At the summary judgment stage, a trial court is required to take all facts of record, and all reasonable inferences therefrom, in a light most favorable to the non-moving party. This clearly includes all expert testimony and reports submitted by the non-moving party or provided during discovery; and, so long as the conclusions contained within those reports are sufficiently supported, the trial judge cannot sua sponte assail them in an order and opinion granting summary judgment. Contrarily, the trial judge must defer to those conclusions, …and should those conclusions be disputed, resolution of that dispute must be left to the trier of fact.

DeArmitt, supra at 595-96 (quoting Glaab v. Honeywell Intern., Inc.,

56 A.3d 693, 697–98 (Pa.Super. 2012) (quoting Summers v. Certainteed

Corp., 606 Pa. 294, 309–10, 997 A.2d 1152, 1161 (2010) (internal citations

and quotation marks omitted)).
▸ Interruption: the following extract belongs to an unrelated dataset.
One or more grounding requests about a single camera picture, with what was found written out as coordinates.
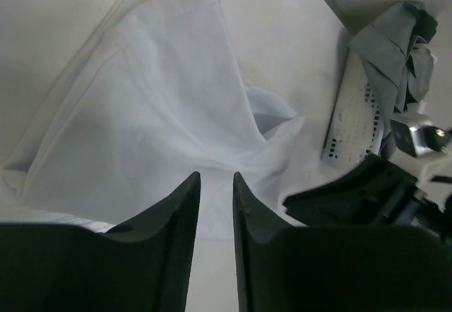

In other words, “The credibility and weight

to be attributed to the [expert’s] conclusions [are] not proper considerations

at summary judgment.” DeArmitt, supra at 598.

Pennsylvania Rule of Appellate Procedure 903 sets forth the time in

which an appellant must file a notice of appeal and provides in relevant part:

Rule 903. Time for Appeal

(a) General rule. Except as otherwise prescribed by this rule, the notice of appeal required by Rule 902 (manner of taking appeal) shall be filed within 30 days after the entry of the order from which the appeal is taken.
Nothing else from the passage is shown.